Affected Repositories

  • PyAutoFit (primary — library)
  • autolens_workspace_developer (secondary — resume smoke + viz smoke scripts)

Work Classification

Library (with dev-workspace smoke ridealong on the same branch)

Branch Survey

Repository Current Branch Dirty?
./PyAutoFit main clean
./autolens_workspace_developer main dirty (pre-existing local work — not ours, untouched)

worktree_check_conflict (exit=0): no active task claims either repo.

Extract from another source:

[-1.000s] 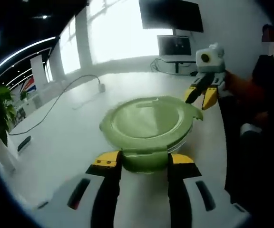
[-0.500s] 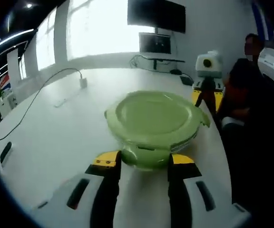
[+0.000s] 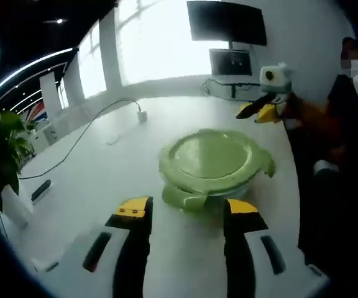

Suggested branch: feature/nss-checkpointing-and-visualization
Worktree root: ~/Code/PyAutoLabs-wt/nss-checkpointing-and-visualization/ (created by /start_library)

Implementation Steps

  1. Inline the outer loop in NSS._fitPyAutoFit/autofit/non_linear/search/nest/nss/search.py. Replace the existing run_nested_sampling(...) call with:

    import blackjax
    from nss.ns import finalise, log_weights as _nss_log_weights, Results, safe_ess
    
    algo = blackjax.nss(
        logprior_fn=prior_logprob,
        loglikelihood_fn=log_likelihood,
        num_delete=self.num_delete,
        num_inner_steps=self.num_mcmc_steps,
    )
    
    @jax.jit
    def one_step(carry, xs):
        state, k = carry
        k, subk = jax.random.split(k, 2)
        state, dead_point = algo.step(subk, state)
        return (state, k), dead_point
    
    checkpoint_path = self._nss_checkpoint_path
    if checkpoint_path is not None and checkpoint_path.exists():
        state, dead, run_key, iteration = _load_checkpoint(checkpoint_path)
        self.logger.info("Resuming NSS from iteration %d", iteration)
    else:
        state = algo.init(initial_samples)
        dead = []
        iteration = 0
    
    t_start = time.time()
    while not state.integrator.logZ_live - state.integrator.logZ < self.termination:
        (state, run_key), dead_info = one_step((state, run_key), None)
        dead.append(dead_info)
        iteration += 1
    
        # Phase 2 — checkpoint
        if (checkpoint_path is not None
            and iteration % self.checkpoint_interval == 0):
            _save_checkpoint(checkpoint_path, state, dead, run_key, iteration)
    
        # Phase 3 — quick-update visualization
        if (self.iterations_per_quick_update is not None
            and iteration % self.iterations_per_quick_update == 0):
            self._fire_quick_update(state, model, analysis)
    
    wall_time = time.time() - t_start
    final_state = finalise(state, dead)
    # ... existing _NSSInternal repackaging
  2. Add _save_checkpoint + _load_checkpoint module-level helpers — pickle-based round-trip via jax.tree_util.tree_map(np.asarray, ...) and inverse. Robust to interrupted writes via atomic rename (pickle.dump to *.tmp, then os.replace to final path).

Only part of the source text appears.